> Exercise details: Go through the listing below and show each line that has the word "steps".

> Dataset content:

Segment Open

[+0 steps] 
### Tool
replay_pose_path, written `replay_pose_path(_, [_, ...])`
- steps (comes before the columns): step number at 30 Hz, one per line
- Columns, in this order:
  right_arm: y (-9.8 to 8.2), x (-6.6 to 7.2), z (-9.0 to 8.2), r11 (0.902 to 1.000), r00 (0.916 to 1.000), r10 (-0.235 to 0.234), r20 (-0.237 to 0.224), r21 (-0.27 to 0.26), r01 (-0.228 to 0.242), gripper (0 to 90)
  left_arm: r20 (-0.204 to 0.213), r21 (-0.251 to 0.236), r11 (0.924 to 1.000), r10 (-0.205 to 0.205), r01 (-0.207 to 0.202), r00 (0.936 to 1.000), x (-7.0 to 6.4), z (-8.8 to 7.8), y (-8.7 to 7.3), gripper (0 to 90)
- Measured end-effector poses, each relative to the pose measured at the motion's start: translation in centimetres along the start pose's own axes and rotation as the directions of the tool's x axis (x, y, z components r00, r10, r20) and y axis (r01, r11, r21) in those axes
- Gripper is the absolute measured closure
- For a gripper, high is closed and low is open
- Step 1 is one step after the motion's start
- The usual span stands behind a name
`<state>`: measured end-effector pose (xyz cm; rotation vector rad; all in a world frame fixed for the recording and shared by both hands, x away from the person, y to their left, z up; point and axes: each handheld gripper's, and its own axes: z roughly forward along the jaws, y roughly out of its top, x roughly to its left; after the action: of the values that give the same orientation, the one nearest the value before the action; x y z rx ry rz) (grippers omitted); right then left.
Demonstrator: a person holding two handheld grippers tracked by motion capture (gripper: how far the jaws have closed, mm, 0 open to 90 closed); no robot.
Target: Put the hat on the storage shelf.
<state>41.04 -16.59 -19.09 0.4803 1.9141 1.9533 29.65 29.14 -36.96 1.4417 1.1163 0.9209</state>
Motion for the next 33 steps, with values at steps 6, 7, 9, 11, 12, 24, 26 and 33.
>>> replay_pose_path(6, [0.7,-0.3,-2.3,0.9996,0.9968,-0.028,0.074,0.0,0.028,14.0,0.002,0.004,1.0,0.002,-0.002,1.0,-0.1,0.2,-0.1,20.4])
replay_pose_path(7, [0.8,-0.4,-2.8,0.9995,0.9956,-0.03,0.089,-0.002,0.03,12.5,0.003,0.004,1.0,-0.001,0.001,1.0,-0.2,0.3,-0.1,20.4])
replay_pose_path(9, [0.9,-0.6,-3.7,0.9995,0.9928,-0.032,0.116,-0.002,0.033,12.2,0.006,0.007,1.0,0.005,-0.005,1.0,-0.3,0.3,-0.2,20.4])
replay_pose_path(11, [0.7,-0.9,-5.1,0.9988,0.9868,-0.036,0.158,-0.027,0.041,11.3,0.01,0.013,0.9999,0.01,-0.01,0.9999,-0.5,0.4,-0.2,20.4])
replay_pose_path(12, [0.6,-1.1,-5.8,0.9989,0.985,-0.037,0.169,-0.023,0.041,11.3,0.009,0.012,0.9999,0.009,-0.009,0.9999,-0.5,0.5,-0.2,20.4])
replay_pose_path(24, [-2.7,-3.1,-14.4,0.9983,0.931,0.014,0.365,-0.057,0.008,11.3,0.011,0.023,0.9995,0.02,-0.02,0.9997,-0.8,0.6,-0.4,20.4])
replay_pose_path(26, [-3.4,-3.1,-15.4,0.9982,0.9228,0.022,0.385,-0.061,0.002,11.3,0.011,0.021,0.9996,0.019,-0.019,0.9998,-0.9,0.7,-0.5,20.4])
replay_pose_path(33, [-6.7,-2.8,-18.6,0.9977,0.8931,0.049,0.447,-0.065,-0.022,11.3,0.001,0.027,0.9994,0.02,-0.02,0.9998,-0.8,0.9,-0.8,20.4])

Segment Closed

> Result:
[+0 steps] 
- steps (comes before the columns): step number at 30 Hz, one per line
Motion for the next 33 steps, with values at steps 6, 7, 9, 11, 12, 24, 26 and 33.

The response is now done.